Task description
All that is wanted is the exact lines from the first line of the data below through the line with "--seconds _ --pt", both ends included, with pictures omitted.

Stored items
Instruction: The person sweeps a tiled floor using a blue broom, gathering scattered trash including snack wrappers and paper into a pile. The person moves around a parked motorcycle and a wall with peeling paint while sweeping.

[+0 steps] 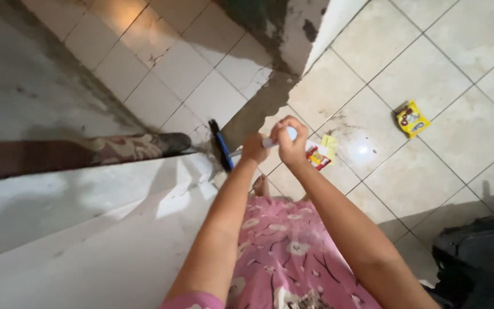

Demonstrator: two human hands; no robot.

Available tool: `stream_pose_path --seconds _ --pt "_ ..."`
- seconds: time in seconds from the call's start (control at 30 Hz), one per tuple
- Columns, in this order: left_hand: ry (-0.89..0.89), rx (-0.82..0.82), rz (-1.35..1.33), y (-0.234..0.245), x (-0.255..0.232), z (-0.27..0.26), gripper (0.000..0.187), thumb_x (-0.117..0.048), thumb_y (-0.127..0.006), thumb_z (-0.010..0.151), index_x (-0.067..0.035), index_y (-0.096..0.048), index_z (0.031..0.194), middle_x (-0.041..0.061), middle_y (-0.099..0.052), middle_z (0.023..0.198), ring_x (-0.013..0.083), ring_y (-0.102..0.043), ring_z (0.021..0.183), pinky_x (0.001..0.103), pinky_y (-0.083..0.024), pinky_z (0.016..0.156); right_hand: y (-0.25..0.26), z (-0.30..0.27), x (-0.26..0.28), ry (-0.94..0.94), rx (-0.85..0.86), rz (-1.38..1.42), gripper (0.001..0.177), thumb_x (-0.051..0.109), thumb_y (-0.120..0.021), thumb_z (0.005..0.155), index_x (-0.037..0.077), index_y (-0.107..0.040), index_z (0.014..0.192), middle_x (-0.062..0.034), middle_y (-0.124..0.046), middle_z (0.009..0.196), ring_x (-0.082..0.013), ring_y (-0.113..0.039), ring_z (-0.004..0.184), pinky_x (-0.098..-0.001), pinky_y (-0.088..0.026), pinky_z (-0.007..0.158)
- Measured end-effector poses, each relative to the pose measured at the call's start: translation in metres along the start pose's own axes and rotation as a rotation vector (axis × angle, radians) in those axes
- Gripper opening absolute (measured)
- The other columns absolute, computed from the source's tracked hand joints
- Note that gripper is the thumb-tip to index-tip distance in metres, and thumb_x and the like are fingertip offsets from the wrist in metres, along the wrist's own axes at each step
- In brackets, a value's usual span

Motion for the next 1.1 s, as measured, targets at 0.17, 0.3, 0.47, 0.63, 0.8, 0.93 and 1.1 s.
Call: stream_pose_path --seconds 0.17,0.3,0.47,0.63,0.8,0.93,1.1 --pt "-0.207 -0.005 -0.119 -0.047 -0.116 0.025 0.012 -0.020 -0.072 0.075 -0.009 -0.074 0.079 0.018 -0.073 0.084 0.0403 -0.071 0.085 0.048 -0.057 0.079 0.090 0.019 0.047 0.100 -0.047 -0.033 0.017 0.002 -0.048 0.098 0.001 -0.052 0.082 -0.0110 -0.062 0.071 -0.0166 -0.061 0.064 -0.0313 -0.052 0.061" --pt "-0.432 -0.222 -0.302 -0.058 -0.225 0.038 0.008 -0.015 -0.065 0.081 -0.009 -0.069 0.079 0.017 -0.070 0.083 0.0404 -0.068 0.086 0.049 -0.055 0.078 0.142 0.027 0.113 0.226 -0.038 -0.233 0.019 -0.002 -0.049 0.100 -0.002 -0.052 0.082 -0.0130 -0.060 0.072 -0.0172 -0.058 0.064 -0.0317 -0.049 0.060" --pt "-0.396 -0.241 -0.438 -0.057 -0.310 0.042 0.008 -0.016 -0.065 0.078 -0.009 -0.069 0.076 0.014 -0.071 0.083 0.0377 -0.069 0.085 0.045 -0.057 0.074 0.180 0.033 0.174 0.346 0.034 -0.256 0.018 -0.004 -0.046 0.101 -0.001 -0.048 0.083 -0.0137 -0.059 0.072 -0.0182 -0.057 0.063 -0.0294 -0.048 0.055" --pt "-0.177 -0.327 -0.293 -0.029 -0.339 0.038 0.010 -0.016 -0.064 0.081 -0.010 -0.072 0.084 0.014 -0.074 0.092 0.0372 -0.071 0.087 0.046 -0.058 0.077 0.209 0.069 0.190 0.225 0.116 -0.064 0.017 0.000 -0.044 0.100 0.001 -0.044 0.084 -0.0171 -0.055 0.064 -0.0225 -0.053 0.055 -0.0370 -0.050 0.060" --pt "0.260 -0.125 -0.208 -0.010 -0.279 0.016 0.012 -0.011 -0.060 0.085 -0.010 -0.072 0.086 0.014 -0.075 0.090 0.0368 -0.073 0.088 0.047 -0.058 0.077 0.189 0.086 0.149 -0.004 0.122 0.058 0.016 0.011 -0.046 0.104 0.001 -0.047 0.092 -0.0146 -0.052 0.072 -0.0268 -0.053 0.064 -0.0464 -0.055 0.073" --pt "0.406 -0.110 -0.125 -0.004 -0.213 -0.008 0.015 -0.010 -0.060 0.085 -0.011 -0.074 0.089 0.014 -0.075 0.096 0.0352 -0.074 0.092 0.045 -0.059 0.079 0.152 0.079 0.101 -0.164 0.160 0.178 0.011 0.014 -0.044 0.102 0.005 -0.047 0.096 -0.0124 -0.050 0.077 -0.0271 -0.053 0.069 -0.0486 -0.056 0.077" --pt "0.469 -0.269 -0.120 0.009 -0.150 -0.044 0.018 -0.009 -0.061 0.085 -0.011 -0.077 0.092 0.016 -0.076 0.098 0.0368 -0.073 0.094 0.046 -0.058 0.082 0.096 0.067 0.054 -0.257 0.245 0.307 0.012 0.013 -0.045 0.100 0.005 -0.046 0.091 -0.0135 -0.050 0.072 -0.0286 -0.051 0.065 -0.0485 -0.055 0.075"
Point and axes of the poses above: each hand's wrist, its own z-axis towards the middle knuckle, its own y-axis out of the back of the hand, x = y × z, the point moved 9 cm from there along z, towards the middle knuckle
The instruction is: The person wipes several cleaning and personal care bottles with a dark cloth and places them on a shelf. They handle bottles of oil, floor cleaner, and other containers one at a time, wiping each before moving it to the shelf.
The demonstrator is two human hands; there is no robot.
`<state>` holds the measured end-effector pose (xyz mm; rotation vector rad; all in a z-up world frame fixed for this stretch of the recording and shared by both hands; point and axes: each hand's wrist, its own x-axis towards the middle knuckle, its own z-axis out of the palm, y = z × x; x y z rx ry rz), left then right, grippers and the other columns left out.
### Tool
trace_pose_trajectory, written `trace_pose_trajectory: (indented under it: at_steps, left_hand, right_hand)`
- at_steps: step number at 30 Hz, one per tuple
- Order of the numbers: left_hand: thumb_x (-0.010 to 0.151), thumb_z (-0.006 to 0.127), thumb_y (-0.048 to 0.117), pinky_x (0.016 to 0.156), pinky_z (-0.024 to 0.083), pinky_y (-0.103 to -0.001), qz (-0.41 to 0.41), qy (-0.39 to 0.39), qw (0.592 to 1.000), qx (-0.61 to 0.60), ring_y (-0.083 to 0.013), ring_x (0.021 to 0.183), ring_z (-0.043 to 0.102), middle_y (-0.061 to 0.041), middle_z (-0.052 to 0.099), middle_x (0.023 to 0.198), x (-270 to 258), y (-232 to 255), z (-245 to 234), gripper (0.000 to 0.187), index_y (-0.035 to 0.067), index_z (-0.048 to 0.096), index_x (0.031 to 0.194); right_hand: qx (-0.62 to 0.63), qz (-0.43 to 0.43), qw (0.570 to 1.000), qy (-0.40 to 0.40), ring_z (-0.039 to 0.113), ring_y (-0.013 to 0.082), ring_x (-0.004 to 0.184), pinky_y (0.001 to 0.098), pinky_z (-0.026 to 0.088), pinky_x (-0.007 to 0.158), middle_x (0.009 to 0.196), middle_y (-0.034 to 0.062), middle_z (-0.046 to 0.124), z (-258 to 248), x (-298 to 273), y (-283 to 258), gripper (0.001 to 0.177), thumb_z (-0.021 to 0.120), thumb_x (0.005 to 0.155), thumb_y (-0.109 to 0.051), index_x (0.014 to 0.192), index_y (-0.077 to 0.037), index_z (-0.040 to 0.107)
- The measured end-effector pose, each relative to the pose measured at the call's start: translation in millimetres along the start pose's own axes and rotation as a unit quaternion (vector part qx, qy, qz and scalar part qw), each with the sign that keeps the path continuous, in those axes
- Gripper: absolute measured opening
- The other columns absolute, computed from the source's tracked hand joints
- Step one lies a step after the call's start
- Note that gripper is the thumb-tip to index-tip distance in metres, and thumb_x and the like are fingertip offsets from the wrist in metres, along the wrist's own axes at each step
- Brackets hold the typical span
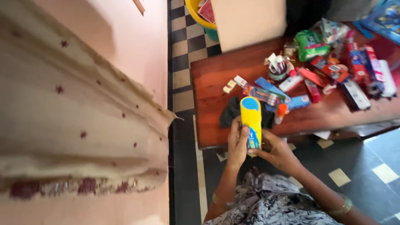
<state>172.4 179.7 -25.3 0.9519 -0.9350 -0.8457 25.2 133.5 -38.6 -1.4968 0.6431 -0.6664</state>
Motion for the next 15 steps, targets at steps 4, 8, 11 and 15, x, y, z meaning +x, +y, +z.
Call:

Exercise result
Instruction: The person sweeps a tiled floor using a blue broom, gathering scattered trash including snack wrappers and paper into a pile. The person moves around a parked motorcycle and a wall with peeling paint while sweeping.

[+0 steps] 

Demonstrator: two human hands; no robot.

Available tool: `stream_pose_path --seconds _ --pt "_ ..."`

That's the full output for the exercise.